いろいろとテストしていて、奇妙なことに気付きました。私がいつも使っているテキストエディタでは文字コードとして shift-jis を使う設定にしていますが、これで作成した FixedDocument オブジェクトを定義する XAML ファイルを DocumentViewer コントロールに読み込ませようとしたとき、日本語の部分でエラーになりました。

そこで、 XamlReader クラスの Load メソッドに ParserContext オブジェクトを設定する構文がありますので、これを利用しようと考えました。ParserContext クラスには文字コードを指定する機能はありませんが、そのコンストラクタに XmlParserContext オブジェクトを指定する構文があることに気付きました。ここに文字エンコーディングを指定する機能があります。

ということで、次のようなコードを作ってみました。

XmlParserContext xmlParserContext = new XmlParserContext(null, null, "ja-jp",
    XmlSpace.None, System.Text.Encoding.GetEncoding("shift-jis"));

ParserContext parserContext = new ParserContext(xmlParserContext);

object obj = XamlReader.Load(stream, parserContext);

これで、shift-jis の文字コードを .Net Framework の内部文字コードである Unicode に変換されるはずです。ところが、やはり日本語のところで「無効な文字がある」と怒られます。

次に、XmpParserContext オブジェクトのコンストラクタの 2 番目の引数に null を指定するのがよくないのだろうと考え、ここに XmlNamespaceManager オブジェクトを設定すると、エラーは発生しないのですが、何も表示されません。

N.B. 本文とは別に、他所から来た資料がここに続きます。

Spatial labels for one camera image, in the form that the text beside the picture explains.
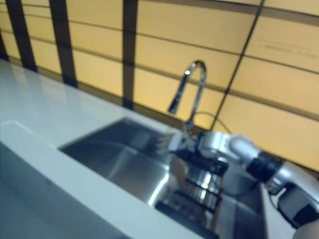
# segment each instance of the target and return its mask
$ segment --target sink
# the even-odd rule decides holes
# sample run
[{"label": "sink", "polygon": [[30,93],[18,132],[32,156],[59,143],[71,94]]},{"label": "sink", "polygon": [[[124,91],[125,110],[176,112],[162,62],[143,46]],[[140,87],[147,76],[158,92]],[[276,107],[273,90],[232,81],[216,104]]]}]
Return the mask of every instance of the sink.
[{"label": "sink", "polygon": [[60,150],[149,205],[165,190],[169,155],[156,153],[161,133],[122,119]]},{"label": "sink", "polygon": [[[208,212],[172,183],[174,172],[169,170],[172,157],[157,153],[161,137],[162,133],[124,118],[60,150],[203,238],[215,239],[218,235],[221,239],[265,238],[259,186],[241,197],[215,193],[212,199],[219,203]],[[221,184],[225,190],[236,194],[236,190],[241,192],[254,182],[240,170],[229,167]],[[203,220],[190,220],[180,209],[176,210],[179,202],[181,209],[188,205],[185,210],[198,212],[196,215]],[[207,213],[212,218],[210,223],[205,222]]]}]

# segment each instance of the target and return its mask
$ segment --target chrome faucet
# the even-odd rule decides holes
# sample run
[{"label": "chrome faucet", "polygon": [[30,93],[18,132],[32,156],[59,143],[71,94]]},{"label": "chrome faucet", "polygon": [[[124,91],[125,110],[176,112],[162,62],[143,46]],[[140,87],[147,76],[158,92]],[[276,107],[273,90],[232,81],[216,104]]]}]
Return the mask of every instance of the chrome faucet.
[{"label": "chrome faucet", "polygon": [[200,80],[199,80],[199,82],[197,84],[198,85],[198,90],[197,90],[197,94],[196,94],[196,97],[195,97],[194,104],[192,106],[192,110],[191,110],[189,119],[185,123],[187,129],[192,129],[193,126],[194,126],[194,122],[193,122],[194,121],[194,116],[195,116],[195,113],[196,113],[196,109],[197,109],[197,105],[198,105],[198,102],[199,102],[199,99],[200,99],[201,92],[202,92],[203,87],[205,85],[206,66],[205,66],[205,63],[203,61],[199,61],[199,60],[194,61],[185,70],[184,75],[183,75],[183,77],[182,77],[182,79],[180,81],[178,90],[177,90],[177,92],[176,92],[176,94],[174,96],[174,99],[172,100],[172,102],[171,102],[171,104],[170,104],[170,106],[169,106],[169,108],[167,110],[168,112],[170,112],[172,114],[176,113],[176,110],[177,110],[181,95],[182,95],[184,87],[186,85],[186,81],[188,80],[188,77],[191,75],[191,73],[194,71],[194,69],[197,66],[199,66],[200,69],[201,69]]}]

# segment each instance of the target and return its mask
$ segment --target black vertical stripe
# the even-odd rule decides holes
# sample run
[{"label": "black vertical stripe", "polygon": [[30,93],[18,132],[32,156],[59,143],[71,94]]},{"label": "black vertical stripe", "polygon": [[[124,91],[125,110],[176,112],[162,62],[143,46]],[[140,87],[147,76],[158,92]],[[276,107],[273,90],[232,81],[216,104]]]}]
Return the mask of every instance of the black vertical stripe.
[{"label": "black vertical stripe", "polygon": [[4,60],[7,60],[7,61],[9,60],[8,54],[6,53],[6,50],[5,50],[5,47],[3,44],[3,39],[2,39],[1,33],[0,33],[0,56]]},{"label": "black vertical stripe", "polygon": [[77,87],[66,2],[65,0],[50,0],[50,8],[63,82]]},{"label": "black vertical stripe", "polygon": [[123,0],[123,106],[133,109],[138,1]]},{"label": "black vertical stripe", "polygon": [[19,49],[23,67],[37,71],[28,31],[23,15],[21,0],[7,0],[11,25]]},{"label": "black vertical stripe", "polygon": [[235,76],[236,76],[236,73],[237,73],[237,71],[238,71],[238,69],[239,69],[240,63],[241,63],[241,61],[242,61],[242,59],[243,59],[243,56],[244,56],[244,54],[245,54],[245,52],[246,52],[246,49],[247,49],[249,40],[250,40],[250,38],[251,38],[251,36],[252,36],[252,34],[253,34],[253,31],[254,31],[254,29],[255,29],[255,26],[256,26],[257,20],[258,20],[258,18],[259,18],[259,15],[260,15],[260,13],[261,13],[261,10],[263,9],[264,1],[265,1],[265,0],[261,0],[261,2],[260,2],[260,4],[259,4],[259,7],[258,7],[257,12],[256,12],[256,14],[255,14],[255,18],[254,18],[253,24],[252,24],[252,26],[251,26],[251,28],[250,28],[249,33],[248,33],[246,42],[245,42],[244,47],[243,47],[243,49],[242,49],[242,51],[241,51],[241,53],[240,53],[239,60],[238,60],[238,62],[237,62],[237,64],[236,64],[236,66],[235,66],[234,72],[233,72],[233,74],[232,74],[232,76],[231,76],[231,79],[230,79],[229,84],[228,84],[228,86],[227,86],[227,89],[226,89],[226,91],[225,91],[224,97],[223,97],[223,99],[222,99],[222,101],[221,101],[221,103],[220,103],[220,105],[219,105],[218,111],[217,111],[217,113],[216,113],[216,117],[215,117],[215,119],[214,119],[214,121],[213,121],[213,123],[212,123],[212,125],[211,125],[211,127],[210,127],[210,130],[212,130],[212,129],[214,128],[214,126],[215,126],[215,124],[216,124],[216,121],[217,121],[217,118],[219,117],[219,114],[220,114],[220,112],[221,112],[221,109],[222,109],[222,107],[223,107],[223,105],[224,105],[224,103],[225,103],[225,99],[226,99],[226,97],[227,97],[227,95],[228,95],[228,93],[229,93],[230,87],[231,87],[231,85],[232,85],[232,83],[233,83],[233,81],[234,81],[234,79],[235,79]]}]

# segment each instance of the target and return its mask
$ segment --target white countertop
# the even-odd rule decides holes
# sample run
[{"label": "white countertop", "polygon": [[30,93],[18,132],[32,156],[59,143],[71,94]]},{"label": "white countertop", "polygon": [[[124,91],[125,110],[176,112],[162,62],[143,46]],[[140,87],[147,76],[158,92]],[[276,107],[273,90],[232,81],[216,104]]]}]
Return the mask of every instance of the white countertop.
[{"label": "white countertop", "polygon": [[[57,149],[124,117],[174,128],[6,61],[0,70],[0,136],[10,150],[131,238],[200,238]],[[264,198],[269,238],[291,238],[294,230]]]}]

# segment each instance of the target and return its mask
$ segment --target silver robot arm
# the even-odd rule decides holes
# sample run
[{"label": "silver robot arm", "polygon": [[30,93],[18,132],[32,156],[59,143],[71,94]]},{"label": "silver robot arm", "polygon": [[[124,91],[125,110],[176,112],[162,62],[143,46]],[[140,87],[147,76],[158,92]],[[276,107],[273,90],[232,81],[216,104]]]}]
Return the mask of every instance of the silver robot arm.
[{"label": "silver robot arm", "polygon": [[305,224],[318,226],[319,182],[297,165],[263,151],[241,134],[205,132],[198,139],[197,150],[206,157],[223,157],[229,163],[241,165],[265,184],[270,195],[285,189],[277,210],[294,228]]}]

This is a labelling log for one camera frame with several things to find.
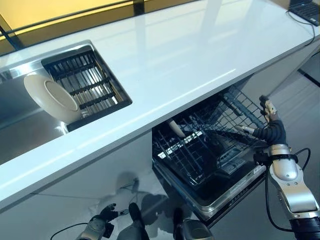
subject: metal rack
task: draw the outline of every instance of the metal rack
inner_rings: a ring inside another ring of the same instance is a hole
[[[235,125],[263,128],[260,109],[235,86],[196,104],[174,118],[186,135],[181,138],[166,122],[152,132],[152,152],[192,186],[199,186],[227,165],[240,168],[236,159],[241,151],[257,140],[234,129]]]
[[[108,66],[90,46],[41,62],[81,109],[83,119],[68,125],[69,131],[132,103]]]

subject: white countertop
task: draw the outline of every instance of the white countertop
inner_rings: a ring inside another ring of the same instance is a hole
[[[319,27],[315,33],[318,40]],[[0,57],[7,66],[90,40],[132,99],[0,165],[0,209],[302,48],[312,36],[309,25],[267,0],[200,0]]]

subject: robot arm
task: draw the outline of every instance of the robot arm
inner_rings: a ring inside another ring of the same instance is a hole
[[[109,238],[114,226],[110,223],[111,220],[129,213],[129,211],[114,211],[116,204],[106,206],[99,215],[91,218],[86,225],[84,231],[77,237],[76,240],[100,240],[102,237]]]
[[[320,208],[312,192],[304,183],[302,168],[297,164],[298,158],[291,154],[286,142],[286,131],[275,106],[261,96],[261,113],[267,120],[267,128],[238,125],[236,129],[265,140],[269,145],[268,176],[278,190],[285,213],[290,221],[292,231],[298,240],[320,239]]]

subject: open dishwasher
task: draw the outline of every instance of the open dishwasher
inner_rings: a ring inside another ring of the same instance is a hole
[[[235,125],[263,128],[260,109],[230,86],[152,129],[155,169],[208,225],[263,179],[252,149],[267,145]]]

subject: gray floor
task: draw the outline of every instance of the gray floor
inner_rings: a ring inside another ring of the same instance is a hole
[[[285,80],[270,99],[279,110],[287,132],[287,142],[295,153],[309,147],[310,162],[304,181],[320,202],[320,88],[300,73]],[[307,154],[299,156],[304,164]],[[292,233],[275,229],[268,220],[264,184],[257,187],[211,231],[216,240],[294,240]],[[274,187],[270,189],[271,214],[278,225],[289,228]]]

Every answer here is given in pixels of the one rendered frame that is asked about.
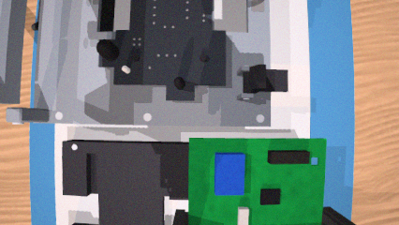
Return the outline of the green circuit board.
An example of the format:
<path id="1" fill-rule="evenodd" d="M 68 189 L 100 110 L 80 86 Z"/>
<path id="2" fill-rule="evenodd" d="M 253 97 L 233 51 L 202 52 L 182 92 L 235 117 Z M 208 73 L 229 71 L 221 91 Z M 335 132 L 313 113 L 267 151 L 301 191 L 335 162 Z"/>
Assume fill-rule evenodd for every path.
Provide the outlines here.
<path id="1" fill-rule="evenodd" d="M 189 138 L 188 225 L 321 225 L 326 145 Z"/>

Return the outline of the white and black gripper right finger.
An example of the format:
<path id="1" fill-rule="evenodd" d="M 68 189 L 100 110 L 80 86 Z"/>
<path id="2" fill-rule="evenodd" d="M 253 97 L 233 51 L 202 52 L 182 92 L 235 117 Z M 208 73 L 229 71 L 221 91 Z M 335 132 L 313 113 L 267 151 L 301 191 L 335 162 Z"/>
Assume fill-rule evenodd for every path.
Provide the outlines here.
<path id="1" fill-rule="evenodd" d="M 323 207 L 321 225 L 356 225 L 330 206 Z"/>

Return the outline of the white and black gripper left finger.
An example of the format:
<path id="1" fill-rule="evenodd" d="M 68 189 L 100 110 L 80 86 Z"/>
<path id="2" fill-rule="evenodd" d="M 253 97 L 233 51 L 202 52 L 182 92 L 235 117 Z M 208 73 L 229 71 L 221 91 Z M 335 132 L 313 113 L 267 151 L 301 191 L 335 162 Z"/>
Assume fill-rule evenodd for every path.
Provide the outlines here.
<path id="1" fill-rule="evenodd" d="M 172 225 L 188 225 L 188 212 L 185 209 L 176 209 Z"/>

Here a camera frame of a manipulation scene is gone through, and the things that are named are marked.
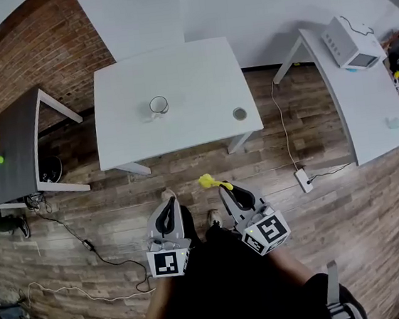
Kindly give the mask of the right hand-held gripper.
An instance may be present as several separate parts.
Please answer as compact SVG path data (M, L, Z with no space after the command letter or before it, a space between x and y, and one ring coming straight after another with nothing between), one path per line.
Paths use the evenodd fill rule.
M235 220L235 228L241 234L244 244L260 256L283 244L291 234L291 229L282 212L265 203L260 190L252 185L231 181L229 190L219 187L219 195L228 214Z

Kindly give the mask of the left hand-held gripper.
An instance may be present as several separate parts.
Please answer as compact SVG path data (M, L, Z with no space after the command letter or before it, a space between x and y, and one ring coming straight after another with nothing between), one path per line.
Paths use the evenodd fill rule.
M148 220L150 237L169 237L175 240L150 239L147 258L154 278L183 276L190 256L190 239L184 237L181 206L171 196L155 209Z

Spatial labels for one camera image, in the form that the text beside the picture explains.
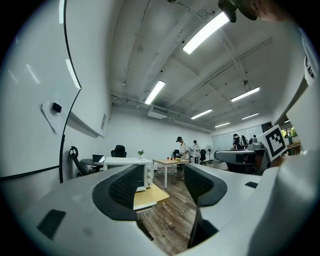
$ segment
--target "ceiling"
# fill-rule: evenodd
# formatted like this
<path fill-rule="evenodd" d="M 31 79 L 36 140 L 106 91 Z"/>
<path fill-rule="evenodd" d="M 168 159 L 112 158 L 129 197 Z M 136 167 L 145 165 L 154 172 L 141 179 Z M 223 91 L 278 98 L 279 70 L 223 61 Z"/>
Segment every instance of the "ceiling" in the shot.
<path fill-rule="evenodd" d="M 218 0 L 181 3 L 206 22 L 221 12 Z M 279 90 L 287 76 L 285 58 L 279 53 L 286 56 L 291 50 L 282 25 L 251 21 L 238 12 L 236 23 L 225 24 L 191 54 L 183 51 L 203 26 L 180 4 L 126 0 L 114 34 L 111 94 L 118 99 L 144 102 L 162 80 L 166 84 L 152 104 L 171 110 L 177 119 L 181 114 L 186 122 L 212 109 L 194 123 L 212 131 L 219 124 L 242 122 L 251 113 L 269 114 L 274 106 L 274 90 Z M 257 86 L 259 92 L 231 102 L 231 98 Z"/>

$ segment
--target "paper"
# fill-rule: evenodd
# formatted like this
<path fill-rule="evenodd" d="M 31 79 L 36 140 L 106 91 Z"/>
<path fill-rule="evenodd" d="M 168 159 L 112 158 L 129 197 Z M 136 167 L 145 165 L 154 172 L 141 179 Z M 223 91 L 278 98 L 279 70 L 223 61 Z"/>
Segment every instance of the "paper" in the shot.
<path fill-rule="evenodd" d="M 60 113 L 51 109 L 53 103 L 57 103 L 62 107 Z M 67 119 L 67 114 L 64 106 L 61 103 L 59 93 L 56 92 L 51 98 L 43 102 L 41 109 L 47 121 L 49 122 L 51 128 L 53 129 L 53 131 L 55 133 L 58 133 L 61 130 L 61 128 L 64 126 L 65 121 Z"/>

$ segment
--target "wooden floor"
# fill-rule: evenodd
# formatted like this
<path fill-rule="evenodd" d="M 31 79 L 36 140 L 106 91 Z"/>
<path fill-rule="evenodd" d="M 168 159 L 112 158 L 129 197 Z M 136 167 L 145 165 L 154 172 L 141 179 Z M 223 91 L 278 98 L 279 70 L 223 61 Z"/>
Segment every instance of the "wooden floor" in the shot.
<path fill-rule="evenodd" d="M 206 166 L 224 168 L 218 163 Z M 164 177 L 164 173 L 155 172 L 153 182 L 170 197 L 151 210 L 138 213 L 138 217 L 153 236 L 153 242 L 166 254 L 176 255 L 187 250 L 197 207 L 180 177 L 168 174 L 166 189 Z"/>

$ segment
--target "cap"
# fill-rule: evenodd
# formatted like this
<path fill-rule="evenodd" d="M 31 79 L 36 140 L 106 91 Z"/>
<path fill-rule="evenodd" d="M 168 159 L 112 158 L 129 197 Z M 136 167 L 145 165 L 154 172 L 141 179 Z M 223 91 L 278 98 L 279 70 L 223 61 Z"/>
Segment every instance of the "cap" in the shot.
<path fill-rule="evenodd" d="M 237 21 L 237 9 L 248 19 L 255 21 L 257 16 L 252 11 L 250 12 L 249 3 L 248 0 L 219 0 L 218 6 L 232 23 Z"/>

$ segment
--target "fluorescent ceiling light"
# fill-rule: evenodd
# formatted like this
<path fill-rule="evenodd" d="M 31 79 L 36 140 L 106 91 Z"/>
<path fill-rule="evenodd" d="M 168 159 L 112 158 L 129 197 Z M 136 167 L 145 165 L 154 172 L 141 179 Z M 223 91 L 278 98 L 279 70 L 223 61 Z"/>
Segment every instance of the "fluorescent ceiling light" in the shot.
<path fill-rule="evenodd" d="M 151 102 L 154 100 L 154 98 L 157 96 L 157 94 L 160 92 L 162 87 L 165 86 L 165 82 L 159 80 L 156 86 L 153 88 L 152 92 L 150 93 L 149 97 L 146 99 L 145 104 L 151 104 Z"/>
<path fill-rule="evenodd" d="M 255 113 L 255 114 L 246 116 L 246 117 L 242 118 L 242 120 L 243 120 L 243 119 L 247 119 L 247 118 L 252 118 L 252 117 L 254 117 L 254 116 L 256 116 L 256 115 L 259 115 L 259 113 Z"/>
<path fill-rule="evenodd" d="M 252 89 L 250 91 L 247 91 L 244 94 L 241 94 L 241 95 L 239 95 L 237 97 L 232 98 L 231 101 L 235 102 L 235 101 L 240 100 L 240 99 L 242 99 L 242 98 L 244 98 L 246 96 L 249 96 L 250 94 L 254 94 L 254 93 L 258 92 L 258 91 L 259 91 L 259 87 L 256 87 L 256 88 L 254 88 L 254 89 Z"/>
<path fill-rule="evenodd" d="M 215 128 L 220 127 L 220 126 L 225 126 L 225 125 L 228 125 L 228 124 L 230 124 L 230 123 L 229 123 L 229 122 L 226 122 L 226 123 L 224 123 L 224 124 L 220 124 L 220 125 L 215 126 Z"/>
<path fill-rule="evenodd" d="M 204 40 L 229 21 L 224 12 L 213 18 L 205 25 L 184 47 L 183 50 L 191 54 Z"/>
<path fill-rule="evenodd" d="M 207 111 L 204 111 L 204 112 L 202 112 L 202 113 L 200 113 L 200 114 L 197 114 L 197 115 L 191 117 L 191 119 L 196 119 L 196 118 L 201 117 L 201 116 L 203 116 L 203 115 L 205 115 L 205 114 L 207 114 L 207 113 L 209 113 L 209 112 L 211 112 L 211 111 L 212 111 L 212 109 L 210 108 L 210 109 L 208 109 Z"/>

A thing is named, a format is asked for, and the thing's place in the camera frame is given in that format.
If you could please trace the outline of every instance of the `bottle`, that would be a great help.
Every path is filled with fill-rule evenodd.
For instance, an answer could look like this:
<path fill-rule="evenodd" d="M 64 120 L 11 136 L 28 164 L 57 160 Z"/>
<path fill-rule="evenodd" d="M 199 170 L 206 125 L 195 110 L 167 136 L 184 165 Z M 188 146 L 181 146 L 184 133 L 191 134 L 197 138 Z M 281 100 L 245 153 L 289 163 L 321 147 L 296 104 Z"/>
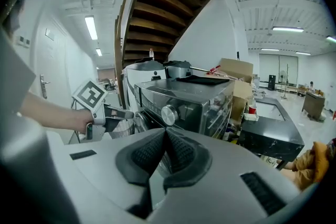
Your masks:
<path fill-rule="evenodd" d="M 153 61 L 154 61 L 154 52 L 153 52 L 153 49 L 150 48 L 150 51 L 149 51 L 149 57 L 152 57 L 153 58 Z"/>

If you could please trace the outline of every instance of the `white door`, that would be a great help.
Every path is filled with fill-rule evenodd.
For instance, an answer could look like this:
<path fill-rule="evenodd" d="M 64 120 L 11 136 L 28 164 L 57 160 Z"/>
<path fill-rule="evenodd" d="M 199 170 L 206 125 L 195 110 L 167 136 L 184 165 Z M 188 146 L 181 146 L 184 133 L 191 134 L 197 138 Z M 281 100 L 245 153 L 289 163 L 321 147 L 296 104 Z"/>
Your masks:
<path fill-rule="evenodd" d="M 50 15 L 43 14 L 36 33 L 34 46 L 34 72 L 36 74 L 35 89 L 43 96 L 40 85 L 40 74 L 46 84 L 47 101 L 66 108 L 71 107 L 71 92 L 66 68 L 67 34 Z M 50 130 L 60 134 L 63 142 L 68 144 L 74 131 Z"/>

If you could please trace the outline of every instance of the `brown cabinet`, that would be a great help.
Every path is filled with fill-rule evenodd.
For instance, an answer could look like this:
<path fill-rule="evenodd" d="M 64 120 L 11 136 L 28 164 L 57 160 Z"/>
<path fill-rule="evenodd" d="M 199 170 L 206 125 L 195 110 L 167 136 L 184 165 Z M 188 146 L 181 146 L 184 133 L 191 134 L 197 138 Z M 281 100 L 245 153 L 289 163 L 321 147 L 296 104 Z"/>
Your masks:
<path fill-rule="evenodd" d="M 309 115 L 311 115 L 315 120 L 318 120 L 324 107 L 324 101 L 324 97 L 307 92 L 302 111 L 306 110 Z"/>

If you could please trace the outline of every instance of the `black table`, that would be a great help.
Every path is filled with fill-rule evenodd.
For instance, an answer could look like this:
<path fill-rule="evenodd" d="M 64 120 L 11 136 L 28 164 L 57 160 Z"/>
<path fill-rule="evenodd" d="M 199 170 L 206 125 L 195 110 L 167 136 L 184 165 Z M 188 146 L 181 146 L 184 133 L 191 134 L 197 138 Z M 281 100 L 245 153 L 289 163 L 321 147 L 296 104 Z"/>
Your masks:
<path fill-rule="evenodd" d="M 256 154 L 280 159 L 281 170 L 292 162 L 304 147 L 304 142 L 293 121 L 280 102 L 273 98 L 256 99 L 256 102 L 275 105 L 284 121 L 259 116 L 258 121 L 244 121 L 238 143 Z"/>

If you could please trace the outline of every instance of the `fluorescent light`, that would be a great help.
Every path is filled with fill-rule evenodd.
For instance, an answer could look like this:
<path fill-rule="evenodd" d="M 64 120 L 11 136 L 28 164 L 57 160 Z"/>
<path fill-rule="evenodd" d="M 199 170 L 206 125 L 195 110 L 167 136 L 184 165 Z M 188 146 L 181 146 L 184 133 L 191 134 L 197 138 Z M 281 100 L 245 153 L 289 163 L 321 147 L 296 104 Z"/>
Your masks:
<path fill-rule="evenodd" d="M 279 51 L 278 49 L 261 49 L 261 50 Z"/>
<path fill-rule="evenodd" d="M 101 50 L 100 50 L 99 48 L 96 49 L 96 52 L 97 52 L 98 56 L 102 56 L 102 54 L 101 54 Z"/>
<path fill-rule="evenodd" d="M 85 22 L 86 22 L 86 26 L 88 27 L 90 36 L 92 38 L 92 40 L 97 40 L 98 36 L 97 36 L 97 32 L 96 32 L 96 26 L 95 21 L 94 21 L 94 17 L 93 16 L 86 16 L 85 17 Z"/>
<path fill-rule="evenodd" d="M 327 40 L 329 40 L 329 41 L 332 41 L 332 42 L 335 42 L 335 43 L 336 43 L 336 38 L 333 38 L 333 37 L 331 37 L 331 36 L 328 36 L 328 37 L 327 37 Z"/>
<path fill-rule="evenodd" d="M 299 27 L 286 27 L 286 26 L 275 26 L 272 28 L 273 31 L 290 31 L 290 32 L 303 32 L 302 28 Z"/>
<path fill-rule="evenodd" d="M 302 54 L 302 55 L 311 55 L 311 54 L 309 54 L 309 53 L 307 53 L 307 52 L 299 52 L 299 51 L 297 51 L 297 52 L 295 52 L 296 54 Z"/>

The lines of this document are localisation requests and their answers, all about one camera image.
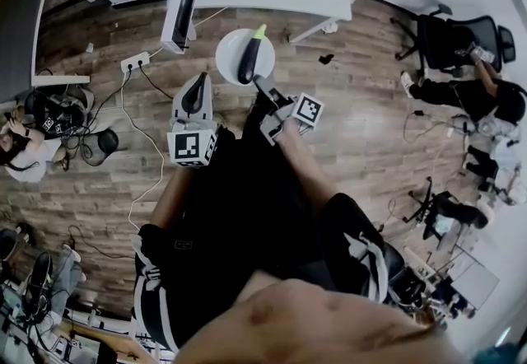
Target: wooden floor
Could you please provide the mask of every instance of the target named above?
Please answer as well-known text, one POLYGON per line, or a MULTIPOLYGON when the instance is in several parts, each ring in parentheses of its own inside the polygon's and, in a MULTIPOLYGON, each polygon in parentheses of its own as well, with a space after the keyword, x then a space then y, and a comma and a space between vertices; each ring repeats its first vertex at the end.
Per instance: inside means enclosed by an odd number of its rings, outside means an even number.
MULTIPOLYGON (((213 12, 201 11, 198 16, 213 12)), ((160 47, 164 14, 161 4, 121 10, 104 5, 86 7, 84 3, 70 7, 43 22, 39 64, 54 72, 91 75, 89 88, 100 102, 120 87, 121 60, 145 50, 153 53, 160 47), (90 42, 95 46, 93 54, 84 52, 90 42)), ((287 34, 305 26, 306 16, 226 10, 198 27, 198 40, 185 56, 162 51, 145 71, 171 95, 193 75, 209 71, 215 111, 239 132, 254 90, 225 83, 216 70, 214 54, 218 42, 230 31, 255 29, 266 23, 276 50, 274 79, 279 87, 291 94, 304 91, 326 105, 316 132, 306 135, 318 162, 377 226, 389 216, 388 206, 393 199, 392 205, 396 204, 386 222, 385 237, 400 249, 408 246, 425 260, 433 253, 429 263, 439 266, 448 259, 448 251, 435 252, 436 241, 421 241, 422 228, 399 219, 417 206, 407 192, 422 188, 425 178, 433 173, 436 191, 448 187, 458 197, 468 199, 473 196, 473 181, 457 174, 463 159, 461 136, 447 138, 446 128, 438 126, 414 143, 403 140, 403 124, 409 112, 424 109, 447 118, 454 110, 407 98, 399 85, 399 75, 404 69, 415 69, 415 64, 413 58, 403 63, 394 59, 408 41, 389 23, 391 16, 408 20, 392 7, 357 0, 353 20, 341 23, 338 33, 313 35, 292 46, 287 43, 287 34), (319 56, 327 54, 334 54, 334 59, 323 65, 319 56)), ((117 107, 118 98, 111 99, 100 115, 101 120, 112 122, 120 140, 119 152, 102 166, 91 167, 77 157, 68 173, 51 166, 37 185, 19 184, 1 171, 0 210, 8 212, 13 221, 33 225, 38 230, 40 248, 58 251, 68 238, 68 227, 76 225, 89 243, 107 254, 133 257, 129 236, 136 231, 128 223, 130 203, 155 184, 161 160, 148 140, 132 131, 117 107)), ((124 106, 136 125, 154 137, 167 155, 170 102, 135 72, 125 90, 124 106)), ((430 121, 413 117, 408 121, 407 138, 412 141, 430 127, 430 121)), ((136 204, 133 220, 137 224, 148 221, 170 170, 166 166, 164 183, 136 204)), ((88 277, 78 290, 82 298, 101 309, 128 316, 133 304, 133 261, 108 259, 84 244, 77 229, 72 228, 72 233, 88 277)), ((28 252, 17 276, 27 271, 37 251, 28 252)))

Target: power strip
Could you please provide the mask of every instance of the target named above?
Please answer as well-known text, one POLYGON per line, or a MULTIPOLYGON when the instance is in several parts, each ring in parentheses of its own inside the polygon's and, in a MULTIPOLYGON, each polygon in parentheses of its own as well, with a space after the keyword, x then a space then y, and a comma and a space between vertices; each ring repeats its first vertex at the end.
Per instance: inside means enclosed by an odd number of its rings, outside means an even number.
POLYGON ((148 65, 150 63, 150 54, 148 52, 141 52, 138 55, 121 61, 121 70, 126 74, 128 71, 139 68, 139 61, 141 61, 141 67, 148 65))

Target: white sneaker
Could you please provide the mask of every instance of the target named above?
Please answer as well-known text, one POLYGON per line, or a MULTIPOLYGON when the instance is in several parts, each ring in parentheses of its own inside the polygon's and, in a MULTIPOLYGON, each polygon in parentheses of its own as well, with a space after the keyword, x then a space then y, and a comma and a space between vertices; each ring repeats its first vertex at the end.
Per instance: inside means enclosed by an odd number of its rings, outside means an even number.
POLYGON ((413 96, 410 93, 410 87, 415 83, 407 72, 401 73, 401 84, 403 85, 404 91, 406 91, 406 96, 408 96, 410 99, 413 99, 413 96))
POLYGON ((75 260, 77 263, 81 262, 81 255, 78 254, 78 252, 76 252, 75 250, 72 250, 72 247, 70 247, 68 244, 63 244, 63 248, 72 252, 73 260, 75 260))

私のとった手順がおかしいのか、WPF のほうに問題があるのかは分かりませんが、XAML ファイルの文字コードを UTF-8 または UTF-16 に変更すると正常に動作します。

ちなみに、shift-jis のファイルを読み込むコードを使って UTF-8 のファイルを読み込んでも正常に動作しますので、文字のエンコーディングの部分は無視されているのかもしれません。いずれにしろ、UTF-8 または UTF-16 であれば問題ありませんので、覚えておいてください。